003 根の国

 すべて想い出した。

 かくして彼の人生は、あえなく幕を閉じた――……はずであった。

 東雲しののめはおそるおそるといった様子で、両の手の平を握りしめた。


「お、おぉ……!」


 動く。足もある。

 ぱたぱたと全身をくまなく叩き、しまいには犬のようにその場でくるくると回り出した。


「い、生きている……! いや、やっぱり死んだのか!? どっちだ!?」


 彼を死にいたらしめた傷も、矢に塗りこまれていた毒も、きれいさっぱりなくなっている。こんな都合の良いことがあっていいのだろうか、まるで荒唐無稽な御伽草子のようだ。

 あまりに非現実的な展開に東雲は困惑し、胸や首筋に手を当てては、はやる心臓の脈動を何度も何度も確かめた。

 死後の世界など、ありはしないと思っていた。

 杉の巨木に身をあずけたまま、自分のすべてはあの瞬間に終わりを迎えるのだと絶望した。

 それがどうだ。こうして自由に動かせる五体満足の体がある。これ以上に望むことなどあろうか……。
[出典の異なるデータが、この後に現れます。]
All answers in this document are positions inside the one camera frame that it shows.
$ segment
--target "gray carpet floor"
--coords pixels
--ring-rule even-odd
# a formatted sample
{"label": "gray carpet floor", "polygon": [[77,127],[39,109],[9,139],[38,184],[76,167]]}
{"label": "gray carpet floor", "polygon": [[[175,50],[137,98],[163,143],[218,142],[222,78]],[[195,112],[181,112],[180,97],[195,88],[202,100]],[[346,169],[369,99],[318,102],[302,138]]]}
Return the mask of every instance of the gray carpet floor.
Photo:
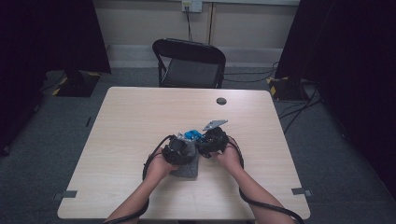
{"label": "gray carpet floor", "polygon": [[[227,68],[226,73],[270,69]],[[48,73],[45,86],[61,75],[59,71]],[[246,82],[265,76],[227,75],[223,89],[268,90],[264,80]],[[54,87],[43,91],[39,110],[10,145],[10,155],[0,158],[0,223],[101,223],[59,219],[60,201],[53,196],[66,190],[106,91],[112,86],[157,87],[157,69],[115,68],[112,75],[99,79],[90,98],[54,97]],[[274,104],[279,115],[303,106],[296,102]],[[281,120],[284,129],[292,118]],[[304,110],[285,134],[303,188],[313,193],[307,197],[311,217],[305,223],[396,223],[396,203],[340,130],[337,119],[319,103]]]}

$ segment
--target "wall socket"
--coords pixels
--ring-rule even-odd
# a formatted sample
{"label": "wall socket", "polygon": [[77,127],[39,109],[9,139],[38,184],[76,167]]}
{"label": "wall socket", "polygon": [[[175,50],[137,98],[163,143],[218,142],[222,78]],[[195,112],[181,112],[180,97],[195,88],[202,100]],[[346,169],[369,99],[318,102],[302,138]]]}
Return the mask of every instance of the wall socket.
{"label": "wall socket", "polygon": [[202,1],[181,1],[181,11],[202,12]]}

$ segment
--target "black round grommet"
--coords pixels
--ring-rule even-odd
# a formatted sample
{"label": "black round grommet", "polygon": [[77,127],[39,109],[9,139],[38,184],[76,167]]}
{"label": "black round grommet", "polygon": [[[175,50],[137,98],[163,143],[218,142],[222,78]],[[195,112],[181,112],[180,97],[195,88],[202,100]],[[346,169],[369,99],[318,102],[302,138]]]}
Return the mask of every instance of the black round grommet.
{"label": "black round grommet", "polygon": [[216,100],[216,103],[218,103],[218,105],[225,105],[225,104],[227,104],[227,100],[224,99],[224,98],[222,98],[222,97],[219,97],[219,98]]}

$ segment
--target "person's right arm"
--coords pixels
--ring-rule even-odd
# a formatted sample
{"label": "person's right arm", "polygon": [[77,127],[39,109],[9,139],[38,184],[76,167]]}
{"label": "person's right arm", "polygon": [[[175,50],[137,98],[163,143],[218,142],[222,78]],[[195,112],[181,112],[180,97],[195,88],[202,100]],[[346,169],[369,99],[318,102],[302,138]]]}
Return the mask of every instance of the person's right arm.
{"label": "person's right arm", "polygon": [[[239,156],[233,145],[228,144],[223,153],[211,153],[212,157],[217,159],[219,163],[233,176],[238,183],[239,188],[251,200],[260,203],[269,203],[279,207],[283,205],[259,183],[257,183],[241,166]],[[256,221],[259,224],[291,224],[293,219],[283,213],[262,208],[256,205],[249,205]]]}

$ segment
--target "person's left hand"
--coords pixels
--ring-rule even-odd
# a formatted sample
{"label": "person's left hand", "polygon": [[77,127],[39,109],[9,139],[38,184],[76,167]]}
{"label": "person's left hand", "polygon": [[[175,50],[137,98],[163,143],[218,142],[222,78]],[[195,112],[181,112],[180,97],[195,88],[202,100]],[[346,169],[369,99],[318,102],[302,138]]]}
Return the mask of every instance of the person's left hand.
{"label": "person's left hand", "polygon": [[173,170],[177,170],[179,166],[172,165],[168,163],[163,157],[163,148],[160,147],[155,153],[154,158],[148,166],[148,172],[146,174],[146,179],[154,179],[161,181],[166,178],[169,173]]}

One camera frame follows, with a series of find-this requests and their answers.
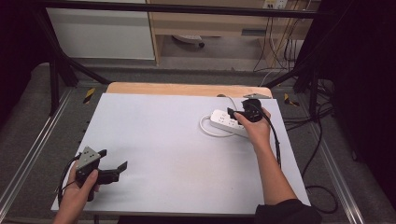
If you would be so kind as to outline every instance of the white cable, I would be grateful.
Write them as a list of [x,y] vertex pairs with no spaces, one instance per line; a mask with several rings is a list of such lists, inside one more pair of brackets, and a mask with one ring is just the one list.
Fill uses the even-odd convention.
[[[230,99],[233,102],[233,106],[235,107],[235,110],[238,110],[238,106],[236,106],[235,100],[232,97],[230,97],[230,96],[225,96],[225,97]],[[217,134],[217,133],[211,133],[210,131],[208,131],[208,130],[206,130],[204,128],[204,124],[203,124],[204,119],[210,119],[210,115],[203,116],[199,120],[199,126],[201,127],[202,131],[204,131],[207,135],[210,135],[212,137],[230,137],[230,136],[234,135],[234,133],[225,134],[225,135],[221,135],[221,134]]]
[[265,75],[265,77],[262,79],[262,84],[264,83],[265,79],[268,77],[268,75],[270,75],[271,73],[273,73],[275,71],[275,69],[271,70],[270,72],[267,73],[267,75]]
[[210,119],[210,115],[203,116],[203,117],[199,120],[199,126],[201,127],[202,131],[204,131],[207,135],[210,135],[210,136],[213,136],[213,137],[230,137],[230,136],[233,136],[233,135],[234,135],[234,133],[225,134],[225,135],[216,134],[216,133],[211,133],[210,131],[208,131],[208,130],[206,130],[206,129],[204,128],[204,125],[203,125],[203,123],[202,123],[202,122],[204,121],[204,119]]
[[225,96],[225,97],[227,97],[228,99],[230,99],[230,100],[233,102],[233,106],[235,107],[235,110],[238,110],[238,106],[236,106],[236,103],[235,103],[235,101],[233,100],[233,98],[231,98],[231,96]]
[[311,5],[311,1],[312,1],[312,0],[309,0],[308,5],[306,5],[306,7],[305,7],[304,10],[308,10],[309,6]]

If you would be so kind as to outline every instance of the person's right hand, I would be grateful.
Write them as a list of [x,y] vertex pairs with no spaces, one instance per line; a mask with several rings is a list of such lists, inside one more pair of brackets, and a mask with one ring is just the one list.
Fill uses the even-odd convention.
[[[271,114],[262,107],[262,112],[270,119]],[[257,122],[250,122],[243,115],[235,112],[235,118],[247,130],[248,138],[255,148],[269,147],[271,127],[267,120],[262,118]]]

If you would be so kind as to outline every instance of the hand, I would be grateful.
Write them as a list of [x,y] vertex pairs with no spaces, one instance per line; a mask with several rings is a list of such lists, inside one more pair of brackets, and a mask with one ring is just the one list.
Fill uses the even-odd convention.
[[[262,107],[262,112],[270,119],[271,114]],[[234,113],[235,118],[247,130],[248,138],[255,148],[269,147],[271,127],[266,119],[257,122],[250,122],[243,115]]]
[[64,190],[64,197],[53,223],[76,223],[78,221],[78,217],[87,202],[88,194],[98,177],[98,171],[93,170],[84,185],[80,188],[78,183],[75,182],[76,164],[77,163],[75,162],[70,170],[69,178],[67,180],[67,184],[72,184],[67,186]]

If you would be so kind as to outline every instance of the white cabinet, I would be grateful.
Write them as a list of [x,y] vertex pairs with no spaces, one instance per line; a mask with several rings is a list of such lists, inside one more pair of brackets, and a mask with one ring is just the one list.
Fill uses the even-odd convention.
[[154,60],[146,12],[48,8],[48,13],[61,47],[70,57]]

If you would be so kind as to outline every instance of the forearm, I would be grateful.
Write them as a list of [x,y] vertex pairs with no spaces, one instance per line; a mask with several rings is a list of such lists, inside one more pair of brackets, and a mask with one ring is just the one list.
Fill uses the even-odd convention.
[[254,146],[262,179],[262,192],[266,204],[277,204],[296,199],[293,189],[277,164],[270,144]]
[[76,224],[78,223],[76,220],[71,220],[70,217],[65,216],[64,214],[57,214],[55,219],[53,219],[52,224]]

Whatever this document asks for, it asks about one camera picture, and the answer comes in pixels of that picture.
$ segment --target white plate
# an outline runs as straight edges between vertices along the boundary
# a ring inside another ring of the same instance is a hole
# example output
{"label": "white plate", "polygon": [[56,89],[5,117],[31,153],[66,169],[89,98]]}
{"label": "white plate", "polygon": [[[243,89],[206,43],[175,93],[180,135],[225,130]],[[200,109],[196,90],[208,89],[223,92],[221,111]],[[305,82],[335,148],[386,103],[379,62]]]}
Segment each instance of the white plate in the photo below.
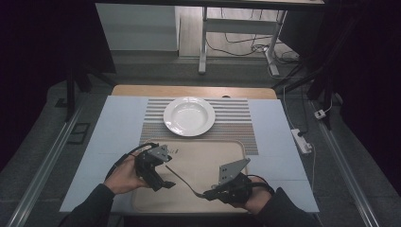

 じわり、と全身が熱をおびる。次第に笑いが込み上げてきた。笑うなど何年もしていなかったので、引き攣りうまく声も出せなかったが、彼は忍者になってはじめて、腹の底から思う存分笑い転げた。


「くッ、ははッ……! 生きてる、生きているぞッ!」


 この際ここが地獄だろうと構わない。たとえ寝物語に聞くようなむごたらしい奈落の底であったとしても、――それがなんだというのだ。そんなことは些細な問題に思えた。


「……儲けたのう!!」


 歓喜のあまり全身が震え、じんわりと汗までかいてきた。

 黄泉の国のことなど詐欺法師の絵空事とまるで信じてはいなかったが、死後に続きがあるというならば、これまでのうつろな日々をやり直すことができる。東雲は息巻いた。どうせ一度は死んだ身である。鬼がいようと閻魔が出ようと、もうなにかに縛られるのはまっぴら御免こうむる。今度こそ何者にも指図されず、己の好きなようにやってやろうではないか。

 そうと決まれば、まずは先立つ物を得なければならない。

 浮かれてすっかり失念していたが、今の今まで、彼はずっとまっ裸でたけっていたのだ。新たな門出にこれはいただけない。

 東雲の視線は、おのずと石床に転がっている鬼の死体へたどりついた。


「あー……、つかぬことを聞くが、鬼も涙する時があるというだろう。お前さん、俺を哀れと思ってくれるなら、ちょいとめぐんではくれんか。なァに、死後に徳をつむというのもなかなか乙なもんだぞ」


 勝手きわまりない適当な言い分を並べたてながら、東雲はいそいそと鬼の衣服を剥ぎにかかった。

 ここでなんの躊躇もしないあたりが、彼が地獄に堕ちたゆえんに違いない。もっとも、忍に慈悲だの人情だのを説くこと自体おかしな話ではあるが。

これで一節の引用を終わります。